=== Section Start ===

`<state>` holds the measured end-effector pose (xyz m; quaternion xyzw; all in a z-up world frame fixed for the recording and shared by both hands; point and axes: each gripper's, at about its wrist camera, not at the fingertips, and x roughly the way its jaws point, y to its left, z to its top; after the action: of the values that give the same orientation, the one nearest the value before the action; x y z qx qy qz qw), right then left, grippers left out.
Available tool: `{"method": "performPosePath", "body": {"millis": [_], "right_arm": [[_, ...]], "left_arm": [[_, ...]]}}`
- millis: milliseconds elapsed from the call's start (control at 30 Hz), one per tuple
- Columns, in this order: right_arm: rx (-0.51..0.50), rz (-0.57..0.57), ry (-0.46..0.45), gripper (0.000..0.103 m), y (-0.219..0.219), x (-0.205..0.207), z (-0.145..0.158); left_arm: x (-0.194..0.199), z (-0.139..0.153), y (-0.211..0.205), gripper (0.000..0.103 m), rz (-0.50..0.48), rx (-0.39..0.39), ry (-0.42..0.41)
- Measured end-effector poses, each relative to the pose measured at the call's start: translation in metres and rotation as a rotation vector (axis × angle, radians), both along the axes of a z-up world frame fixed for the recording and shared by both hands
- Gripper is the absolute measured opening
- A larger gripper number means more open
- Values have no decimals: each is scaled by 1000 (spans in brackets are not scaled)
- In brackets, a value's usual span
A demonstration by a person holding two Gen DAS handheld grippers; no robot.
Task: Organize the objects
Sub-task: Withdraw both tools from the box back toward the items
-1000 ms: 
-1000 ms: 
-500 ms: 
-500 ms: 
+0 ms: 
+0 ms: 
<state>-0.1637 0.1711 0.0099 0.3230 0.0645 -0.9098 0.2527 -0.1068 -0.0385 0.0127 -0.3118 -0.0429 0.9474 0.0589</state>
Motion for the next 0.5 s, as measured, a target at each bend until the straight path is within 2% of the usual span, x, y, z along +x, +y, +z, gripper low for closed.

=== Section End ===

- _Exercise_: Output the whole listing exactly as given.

- _Expected output_:
`<state>` holds the measured end-effector pose (xyz m; quaternion xyzw; all in a z-up world frame fixed for the recording and shared by both hands; point and axes: each gripper's, at about its wrist camera, not at the fingertips, and x roughly the way its jaws point, y to its left, z to its top; after the action: of the values that give the same orientation, the one nearest the value before the action; x y z qx qy qz qw), right then left, grippers left out.
Available tool: `{"method": "performPosePath", "body": {"millis": [_], "right_arm": [[_, ...]], "left_arm": [[_, ...]]}}`
- millis: milliseconds elapsed from the call's start (control at 30 Hz), one per tuple
- Columns, in this order: right_arm: rx (-0.51..0.50), rz (-0.57..0.57), ry (-0.46..0.45), gripper (0.000..0.103 m), y (-0.219..0.219), x (-0.205..0.207), z (-0.145..0.158); left_arm: x (-0.194..0.199), z (-0.139..0.153), y (-0.211..0.205), gripper (0.000..0.103 m), rz (-0.50..0.48), rx (-0.39..0.39), ry (-0.42..0.41)
- Measured end-effector poses, each relative to the pose measured at the call's start: translation in metres and rotation as a rotation vector (axis × angle, radians), both along the axes of a z-up world frame fixed for the recording and shared by both hands
- Gripper is the absolute measured opening
- A larger gripper number means more open
- Values have no decimals: each is scaled by 1000 (spans in brackets are not scaled)
- In brackets, a value's usual span
A demonstration by a person holding two Gen DAS handheld grippers; no robot.
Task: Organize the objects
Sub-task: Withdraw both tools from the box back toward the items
-1000 ms: 
-1000 ms: 
-500 ms: 
-500 ms: 
+0 ms: 
+0 ms: 
<state>-0.1637 0.1711 0.0099 0.3230 0.0645 -0.9098 0.2527 -0.1068 -0.0385 0.0127 -0.3118 -0.0429 0.9474 0.0589</state>
Motion for the next 0.5 s, as measured, a target at each bend until the straight path is within 2% of the usual span, x, y, z along +x, +y, +z, gripper low for closed.

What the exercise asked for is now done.